In Saranap, California, Payton Jordan opened the letter that Louie had tossed out the window of Green Hornet as the plane taxied for its last takeoff. “Dear Payton and Marge,” it read. “I am still alive and kickin around, why I don’t know.”
That little turkey’d better take care of himself, Jordan thought.
Phil’s last letter to Cecy reached her in Princeton, Indiana, where she was finishing her first year as a high school teacher. In his letter, Phil had written of the moon over Hawaii and how it reminded him of the last time he was with her. “I never will forget that time I spent there with you. There are a lot of things which I’ll never forget while I was with you, sweet—I’m waiting for the day when we can begin doing things together again as we used to do.” He had closed this letter as he had so many others: “I love you, I love you, I love you.”

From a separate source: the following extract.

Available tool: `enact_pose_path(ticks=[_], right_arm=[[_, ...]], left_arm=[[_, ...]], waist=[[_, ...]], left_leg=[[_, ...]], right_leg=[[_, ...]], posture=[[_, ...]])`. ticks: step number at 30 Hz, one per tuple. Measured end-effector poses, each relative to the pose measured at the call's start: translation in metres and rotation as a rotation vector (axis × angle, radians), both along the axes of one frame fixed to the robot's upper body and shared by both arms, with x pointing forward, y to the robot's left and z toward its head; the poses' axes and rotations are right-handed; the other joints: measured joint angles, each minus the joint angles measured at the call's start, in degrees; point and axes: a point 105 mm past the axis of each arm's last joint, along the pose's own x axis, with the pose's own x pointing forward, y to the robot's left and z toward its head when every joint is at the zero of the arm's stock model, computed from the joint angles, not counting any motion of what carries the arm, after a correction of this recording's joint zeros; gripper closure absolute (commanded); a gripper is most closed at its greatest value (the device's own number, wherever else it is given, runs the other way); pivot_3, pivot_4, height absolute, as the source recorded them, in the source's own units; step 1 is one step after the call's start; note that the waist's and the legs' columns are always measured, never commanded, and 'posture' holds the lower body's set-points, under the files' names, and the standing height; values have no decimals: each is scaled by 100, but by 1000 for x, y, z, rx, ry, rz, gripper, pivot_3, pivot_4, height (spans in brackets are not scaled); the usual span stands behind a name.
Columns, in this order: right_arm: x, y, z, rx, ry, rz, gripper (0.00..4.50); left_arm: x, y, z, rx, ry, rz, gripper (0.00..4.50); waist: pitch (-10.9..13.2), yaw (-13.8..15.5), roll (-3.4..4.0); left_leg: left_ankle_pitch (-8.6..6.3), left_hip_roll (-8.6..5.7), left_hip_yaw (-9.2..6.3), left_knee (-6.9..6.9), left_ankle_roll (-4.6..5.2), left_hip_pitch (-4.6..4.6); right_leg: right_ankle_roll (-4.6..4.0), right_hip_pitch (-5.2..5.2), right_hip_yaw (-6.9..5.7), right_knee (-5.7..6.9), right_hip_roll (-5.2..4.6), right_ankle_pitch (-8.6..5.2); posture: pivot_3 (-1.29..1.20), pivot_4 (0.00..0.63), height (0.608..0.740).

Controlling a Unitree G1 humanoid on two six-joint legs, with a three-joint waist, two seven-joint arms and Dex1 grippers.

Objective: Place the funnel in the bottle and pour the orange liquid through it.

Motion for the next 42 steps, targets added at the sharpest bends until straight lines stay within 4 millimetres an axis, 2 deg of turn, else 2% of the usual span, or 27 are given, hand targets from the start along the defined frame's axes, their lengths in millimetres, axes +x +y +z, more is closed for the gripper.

No more messages would come from the lost men. Pete’s letter to Louie made its way to the postmaster in San Francisco, where the 11th Bomb Group’s mail was sorted. Someone wrote Missing at sea on the outside and dropped it back in the mail to Pete.
——
A week had passed since Green Hornet had vanished. Intensive searching had yielded nothing. Every man on Phil’s crew was officially declared missing, and in Washington, the process of informing family members was set in motion. The men from Daisy Mae were told to return the plane from Palmyra to Oahu. The search had been abandoned. The crew was dejected—they wanted to go on looking. As they flew back to Oahu, they talked of the lost men.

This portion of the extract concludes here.